Report the lines of the material that carry the string "seen".

+++ EXERCISE DATA

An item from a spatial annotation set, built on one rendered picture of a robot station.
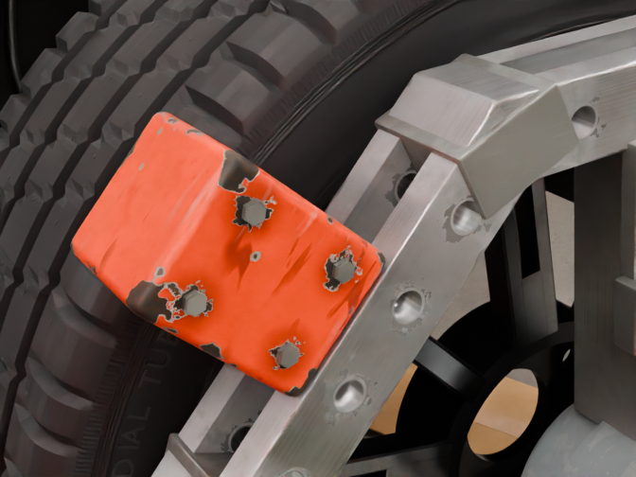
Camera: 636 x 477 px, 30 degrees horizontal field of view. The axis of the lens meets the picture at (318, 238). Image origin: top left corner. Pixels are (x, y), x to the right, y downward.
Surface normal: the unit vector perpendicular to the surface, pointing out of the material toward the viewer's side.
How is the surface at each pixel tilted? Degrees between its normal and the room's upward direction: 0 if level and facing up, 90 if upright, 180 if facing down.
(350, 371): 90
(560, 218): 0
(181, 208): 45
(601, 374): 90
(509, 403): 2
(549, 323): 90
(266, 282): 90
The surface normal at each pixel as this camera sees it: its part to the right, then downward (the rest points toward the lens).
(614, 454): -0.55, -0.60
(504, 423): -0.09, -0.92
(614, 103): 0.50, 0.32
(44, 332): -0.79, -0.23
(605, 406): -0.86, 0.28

++++++
+++ EXERCISE DATA

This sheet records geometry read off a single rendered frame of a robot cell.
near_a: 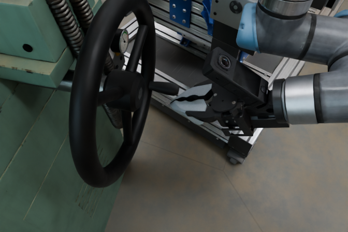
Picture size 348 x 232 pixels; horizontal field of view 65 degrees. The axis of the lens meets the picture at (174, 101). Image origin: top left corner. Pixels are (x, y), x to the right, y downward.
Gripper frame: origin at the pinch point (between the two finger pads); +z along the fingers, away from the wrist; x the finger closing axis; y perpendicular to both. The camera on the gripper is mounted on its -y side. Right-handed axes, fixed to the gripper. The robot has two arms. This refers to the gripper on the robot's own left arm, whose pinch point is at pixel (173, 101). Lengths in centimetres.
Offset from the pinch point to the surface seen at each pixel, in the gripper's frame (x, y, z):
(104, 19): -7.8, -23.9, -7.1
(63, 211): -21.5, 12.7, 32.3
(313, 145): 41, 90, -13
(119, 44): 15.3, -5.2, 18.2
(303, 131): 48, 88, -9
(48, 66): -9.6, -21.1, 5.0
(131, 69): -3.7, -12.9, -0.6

++++++
+++ EXERCISE DATA

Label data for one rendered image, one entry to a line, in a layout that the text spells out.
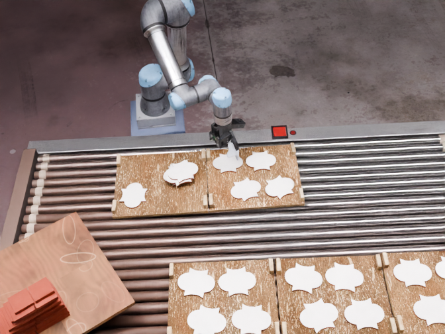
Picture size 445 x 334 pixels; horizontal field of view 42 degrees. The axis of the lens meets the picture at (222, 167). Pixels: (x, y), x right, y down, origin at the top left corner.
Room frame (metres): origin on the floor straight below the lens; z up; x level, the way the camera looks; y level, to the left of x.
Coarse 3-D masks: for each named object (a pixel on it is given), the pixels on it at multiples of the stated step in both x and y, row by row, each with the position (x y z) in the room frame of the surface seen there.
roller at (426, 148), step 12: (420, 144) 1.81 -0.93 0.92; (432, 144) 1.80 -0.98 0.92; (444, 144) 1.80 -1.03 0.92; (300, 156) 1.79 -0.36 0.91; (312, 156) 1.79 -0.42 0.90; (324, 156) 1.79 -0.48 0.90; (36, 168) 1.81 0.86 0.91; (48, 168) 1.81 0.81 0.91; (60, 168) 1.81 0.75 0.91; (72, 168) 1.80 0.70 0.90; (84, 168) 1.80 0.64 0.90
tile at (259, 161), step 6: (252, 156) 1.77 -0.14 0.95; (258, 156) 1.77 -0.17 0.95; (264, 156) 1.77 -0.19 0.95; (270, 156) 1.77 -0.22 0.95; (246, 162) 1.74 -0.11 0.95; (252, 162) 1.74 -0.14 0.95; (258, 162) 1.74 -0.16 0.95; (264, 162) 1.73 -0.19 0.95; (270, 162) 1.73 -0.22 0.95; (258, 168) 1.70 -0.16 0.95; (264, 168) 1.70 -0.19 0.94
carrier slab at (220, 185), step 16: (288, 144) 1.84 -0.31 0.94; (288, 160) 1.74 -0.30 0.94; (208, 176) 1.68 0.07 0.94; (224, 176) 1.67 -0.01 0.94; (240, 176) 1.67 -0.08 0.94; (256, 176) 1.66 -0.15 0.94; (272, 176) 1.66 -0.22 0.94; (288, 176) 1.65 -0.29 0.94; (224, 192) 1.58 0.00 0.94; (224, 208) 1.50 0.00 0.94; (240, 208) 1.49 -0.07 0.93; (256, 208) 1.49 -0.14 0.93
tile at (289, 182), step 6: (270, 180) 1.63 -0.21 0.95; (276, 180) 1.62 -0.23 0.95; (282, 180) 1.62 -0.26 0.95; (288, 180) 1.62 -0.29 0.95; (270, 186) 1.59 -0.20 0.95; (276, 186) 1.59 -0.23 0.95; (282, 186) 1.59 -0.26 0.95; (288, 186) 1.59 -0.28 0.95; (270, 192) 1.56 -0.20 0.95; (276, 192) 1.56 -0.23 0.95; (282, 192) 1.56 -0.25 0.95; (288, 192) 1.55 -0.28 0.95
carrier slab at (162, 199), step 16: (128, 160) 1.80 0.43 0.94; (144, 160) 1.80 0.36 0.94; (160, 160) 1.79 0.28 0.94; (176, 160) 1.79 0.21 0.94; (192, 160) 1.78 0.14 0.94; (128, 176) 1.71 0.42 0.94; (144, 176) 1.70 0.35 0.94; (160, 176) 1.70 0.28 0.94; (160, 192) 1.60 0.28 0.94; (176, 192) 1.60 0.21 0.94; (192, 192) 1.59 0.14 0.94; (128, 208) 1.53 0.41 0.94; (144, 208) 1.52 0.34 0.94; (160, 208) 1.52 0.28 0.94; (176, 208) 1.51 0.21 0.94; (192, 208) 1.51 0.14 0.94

++++++

> _SOLUTION TO THE EXERCISE_:
Offset from the pinch point to the surface seen at each pixel, in the gripper's frame (x, y, z):
Coarse 3-D masks: for each named object (a pixel on it is given), the pixels on it at multiples of the stated step in both x and y, row by row, each with the position (x y z) in the room frame of the surface seen there.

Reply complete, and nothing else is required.